▶ _Activity_
Here are the records. Write out exactly the lines between the one holding "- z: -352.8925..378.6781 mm" and the one holding "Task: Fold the", inclusive.
++++ Data excerpts ++++
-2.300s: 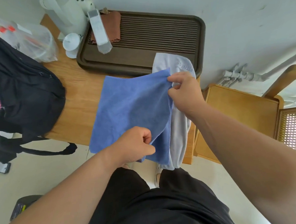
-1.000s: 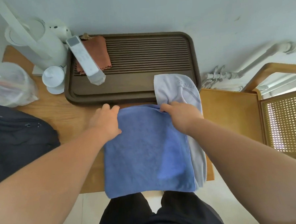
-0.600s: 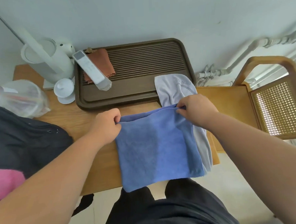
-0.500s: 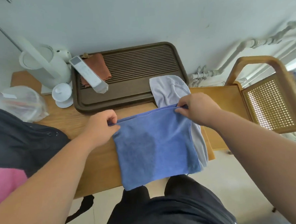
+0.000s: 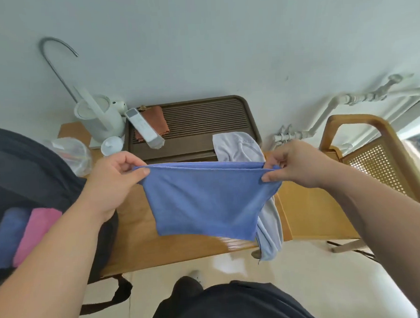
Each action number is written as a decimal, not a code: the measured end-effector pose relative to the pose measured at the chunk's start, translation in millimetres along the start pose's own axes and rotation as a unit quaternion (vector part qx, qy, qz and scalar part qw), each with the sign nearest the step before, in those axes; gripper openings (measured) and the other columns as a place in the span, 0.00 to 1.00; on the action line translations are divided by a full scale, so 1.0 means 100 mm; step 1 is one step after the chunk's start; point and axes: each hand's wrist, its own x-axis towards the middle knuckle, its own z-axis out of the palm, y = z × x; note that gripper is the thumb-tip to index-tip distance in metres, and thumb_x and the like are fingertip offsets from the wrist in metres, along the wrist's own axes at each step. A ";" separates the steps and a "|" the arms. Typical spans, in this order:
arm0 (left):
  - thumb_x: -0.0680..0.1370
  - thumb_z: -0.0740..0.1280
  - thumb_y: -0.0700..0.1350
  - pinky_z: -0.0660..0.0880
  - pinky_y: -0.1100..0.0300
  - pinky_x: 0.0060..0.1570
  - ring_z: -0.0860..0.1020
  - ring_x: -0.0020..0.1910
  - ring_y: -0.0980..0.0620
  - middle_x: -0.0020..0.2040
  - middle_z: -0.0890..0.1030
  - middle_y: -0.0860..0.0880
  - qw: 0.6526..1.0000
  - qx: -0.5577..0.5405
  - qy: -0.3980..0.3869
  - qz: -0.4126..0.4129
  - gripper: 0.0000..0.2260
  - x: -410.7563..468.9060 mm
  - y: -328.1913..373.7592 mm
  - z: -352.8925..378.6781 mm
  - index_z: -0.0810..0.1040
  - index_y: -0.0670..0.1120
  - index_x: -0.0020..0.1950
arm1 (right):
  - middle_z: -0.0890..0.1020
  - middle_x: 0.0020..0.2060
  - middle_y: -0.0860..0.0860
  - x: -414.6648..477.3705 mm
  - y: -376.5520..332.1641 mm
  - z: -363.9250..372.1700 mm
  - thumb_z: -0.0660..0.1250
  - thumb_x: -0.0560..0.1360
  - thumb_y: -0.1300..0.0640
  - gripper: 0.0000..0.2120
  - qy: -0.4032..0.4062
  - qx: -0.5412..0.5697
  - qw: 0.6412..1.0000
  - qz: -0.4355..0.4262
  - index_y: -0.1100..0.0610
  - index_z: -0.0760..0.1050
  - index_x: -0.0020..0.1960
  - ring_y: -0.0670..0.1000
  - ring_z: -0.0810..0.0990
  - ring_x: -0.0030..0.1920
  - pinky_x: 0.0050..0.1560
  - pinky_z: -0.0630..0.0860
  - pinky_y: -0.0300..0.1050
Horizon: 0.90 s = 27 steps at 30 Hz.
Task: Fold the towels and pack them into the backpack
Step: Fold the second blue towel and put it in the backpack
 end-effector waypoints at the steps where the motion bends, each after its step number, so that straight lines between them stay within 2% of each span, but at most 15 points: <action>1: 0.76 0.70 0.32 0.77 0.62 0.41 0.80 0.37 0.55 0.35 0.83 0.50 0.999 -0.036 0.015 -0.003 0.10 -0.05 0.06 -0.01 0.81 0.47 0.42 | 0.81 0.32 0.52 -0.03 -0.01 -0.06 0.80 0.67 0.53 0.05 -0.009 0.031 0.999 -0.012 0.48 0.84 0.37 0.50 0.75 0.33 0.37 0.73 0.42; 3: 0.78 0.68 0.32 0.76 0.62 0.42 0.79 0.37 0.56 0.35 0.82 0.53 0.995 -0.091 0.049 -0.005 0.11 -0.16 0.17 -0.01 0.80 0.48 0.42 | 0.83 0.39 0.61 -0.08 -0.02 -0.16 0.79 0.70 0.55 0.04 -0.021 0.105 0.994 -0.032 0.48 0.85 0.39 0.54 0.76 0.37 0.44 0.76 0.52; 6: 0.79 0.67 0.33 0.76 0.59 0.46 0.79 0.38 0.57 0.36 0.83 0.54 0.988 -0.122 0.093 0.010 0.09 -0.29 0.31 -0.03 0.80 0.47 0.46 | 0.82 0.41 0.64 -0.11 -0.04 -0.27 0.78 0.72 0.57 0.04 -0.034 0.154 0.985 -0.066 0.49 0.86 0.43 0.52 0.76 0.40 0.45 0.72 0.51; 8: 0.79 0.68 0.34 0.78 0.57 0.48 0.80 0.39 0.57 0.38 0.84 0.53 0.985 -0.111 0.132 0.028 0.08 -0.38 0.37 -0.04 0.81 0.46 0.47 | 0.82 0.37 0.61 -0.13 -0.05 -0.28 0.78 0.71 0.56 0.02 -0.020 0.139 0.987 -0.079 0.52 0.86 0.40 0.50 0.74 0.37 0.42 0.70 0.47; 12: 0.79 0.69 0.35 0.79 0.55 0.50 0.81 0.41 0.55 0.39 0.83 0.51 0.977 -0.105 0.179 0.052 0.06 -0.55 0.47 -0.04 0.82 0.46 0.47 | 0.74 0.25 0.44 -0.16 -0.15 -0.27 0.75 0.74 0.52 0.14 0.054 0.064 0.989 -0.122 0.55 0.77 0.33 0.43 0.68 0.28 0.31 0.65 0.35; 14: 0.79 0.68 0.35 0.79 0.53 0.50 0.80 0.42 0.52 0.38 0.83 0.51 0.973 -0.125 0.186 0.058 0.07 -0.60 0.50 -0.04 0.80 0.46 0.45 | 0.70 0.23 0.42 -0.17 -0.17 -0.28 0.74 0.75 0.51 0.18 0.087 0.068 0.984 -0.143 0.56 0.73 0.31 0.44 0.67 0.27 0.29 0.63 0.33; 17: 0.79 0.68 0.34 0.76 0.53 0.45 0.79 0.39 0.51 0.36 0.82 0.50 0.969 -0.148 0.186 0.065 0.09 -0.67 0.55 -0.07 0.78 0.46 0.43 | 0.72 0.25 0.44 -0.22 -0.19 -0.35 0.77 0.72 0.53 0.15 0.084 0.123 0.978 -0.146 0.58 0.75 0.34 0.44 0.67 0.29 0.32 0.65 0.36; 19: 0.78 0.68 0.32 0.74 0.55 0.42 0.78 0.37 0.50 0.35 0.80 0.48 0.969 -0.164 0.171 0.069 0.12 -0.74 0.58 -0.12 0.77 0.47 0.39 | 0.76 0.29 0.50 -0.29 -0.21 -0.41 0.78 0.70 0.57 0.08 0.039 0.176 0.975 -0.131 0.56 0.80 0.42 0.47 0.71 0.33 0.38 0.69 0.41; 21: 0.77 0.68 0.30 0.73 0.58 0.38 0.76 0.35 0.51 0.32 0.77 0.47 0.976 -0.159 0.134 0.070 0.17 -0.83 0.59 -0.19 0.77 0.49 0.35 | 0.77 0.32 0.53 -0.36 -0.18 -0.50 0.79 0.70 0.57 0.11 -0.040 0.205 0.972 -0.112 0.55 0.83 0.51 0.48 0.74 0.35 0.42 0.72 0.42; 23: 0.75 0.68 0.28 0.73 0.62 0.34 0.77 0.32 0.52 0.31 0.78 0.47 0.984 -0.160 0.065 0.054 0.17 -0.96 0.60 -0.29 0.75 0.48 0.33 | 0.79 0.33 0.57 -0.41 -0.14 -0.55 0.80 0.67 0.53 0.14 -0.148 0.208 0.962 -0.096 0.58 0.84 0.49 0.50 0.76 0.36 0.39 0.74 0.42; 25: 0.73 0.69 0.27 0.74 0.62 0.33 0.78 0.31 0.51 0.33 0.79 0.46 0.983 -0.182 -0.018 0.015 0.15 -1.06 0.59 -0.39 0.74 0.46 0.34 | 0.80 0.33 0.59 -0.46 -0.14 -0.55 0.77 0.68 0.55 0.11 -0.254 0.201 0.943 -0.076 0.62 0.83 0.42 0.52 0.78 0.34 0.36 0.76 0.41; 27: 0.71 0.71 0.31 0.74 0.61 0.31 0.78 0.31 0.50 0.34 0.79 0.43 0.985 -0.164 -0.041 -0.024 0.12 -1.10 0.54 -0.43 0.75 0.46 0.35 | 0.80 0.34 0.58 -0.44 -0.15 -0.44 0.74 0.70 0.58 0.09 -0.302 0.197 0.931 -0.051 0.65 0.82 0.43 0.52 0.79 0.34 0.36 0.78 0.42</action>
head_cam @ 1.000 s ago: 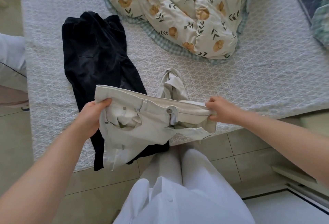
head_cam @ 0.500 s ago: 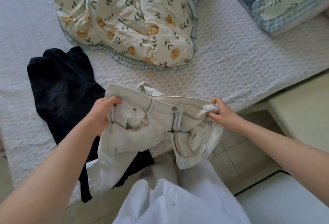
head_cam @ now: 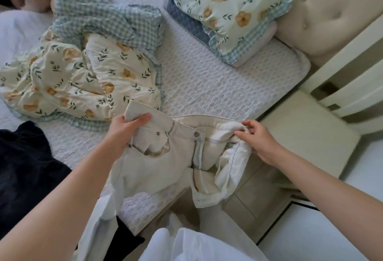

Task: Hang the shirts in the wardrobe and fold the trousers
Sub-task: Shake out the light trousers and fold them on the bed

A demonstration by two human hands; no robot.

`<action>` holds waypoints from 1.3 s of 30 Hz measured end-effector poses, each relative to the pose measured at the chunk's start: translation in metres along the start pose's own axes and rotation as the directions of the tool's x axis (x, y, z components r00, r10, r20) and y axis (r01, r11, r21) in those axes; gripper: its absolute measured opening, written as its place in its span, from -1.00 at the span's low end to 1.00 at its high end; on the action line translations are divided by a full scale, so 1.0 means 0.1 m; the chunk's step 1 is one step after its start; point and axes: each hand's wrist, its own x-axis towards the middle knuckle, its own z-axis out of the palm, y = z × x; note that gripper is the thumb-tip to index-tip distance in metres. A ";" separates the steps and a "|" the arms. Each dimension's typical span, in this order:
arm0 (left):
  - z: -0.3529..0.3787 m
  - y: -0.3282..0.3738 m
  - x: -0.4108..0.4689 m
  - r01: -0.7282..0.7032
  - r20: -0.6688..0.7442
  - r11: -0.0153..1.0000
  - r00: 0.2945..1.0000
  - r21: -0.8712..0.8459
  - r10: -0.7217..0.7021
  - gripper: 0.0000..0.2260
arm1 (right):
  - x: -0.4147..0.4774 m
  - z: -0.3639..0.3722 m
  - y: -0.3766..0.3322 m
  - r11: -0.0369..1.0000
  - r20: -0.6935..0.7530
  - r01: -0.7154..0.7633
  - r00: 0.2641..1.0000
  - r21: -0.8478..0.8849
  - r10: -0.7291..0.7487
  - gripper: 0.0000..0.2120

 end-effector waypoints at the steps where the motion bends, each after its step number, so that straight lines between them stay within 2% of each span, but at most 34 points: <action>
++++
▶ _Result of this exercise_
  - z: -352.8925..378.6781 mm
  - index_z: -0.0810..0.1040
  - index_y: -0.0670..0.1120
  - index_x: -0.0020..0.1950
arm1 (right):
  - middle_z: -0.0890..0.1020
  - middle_x: 0.0020..0.2060
  - middle_y: -0.0860..0.0860
  - x: -414.6648..477.3705 mm
  - y: -376.5520..332.1641 mm
  - z: -363.9250..372.1700 mm
  - thumb_z: -0.0660..0.1250
  - thumb_x: -0.0560..0.1360
  - thumb_y: -0.1300..0.0640
  - gripper: 0.0000..0.2120
  - qy: -0.4032..0.4062
  - qx: -0.5412..0.5697
  - qw: 0.6412..1.0000
  - qz: -0.4355..0.4262
  - index_y: -0.1100..0.0610
  - index_z: -0.0760..0.1050
  - index_x: -0.0020..0.1960
  - ring_y: -0.0670..0.1000
  - ring_z: -0.0810..0.0990
  - ring_x: -0.0030..0.1920
  - pinky_x: 0.0050..0.1560
  - pinky_z: -0.0630..0.0860
  - pinky_y: -0.0300..0.1050
Horizon: 0.90 s = 27 steps at 30 Hz.
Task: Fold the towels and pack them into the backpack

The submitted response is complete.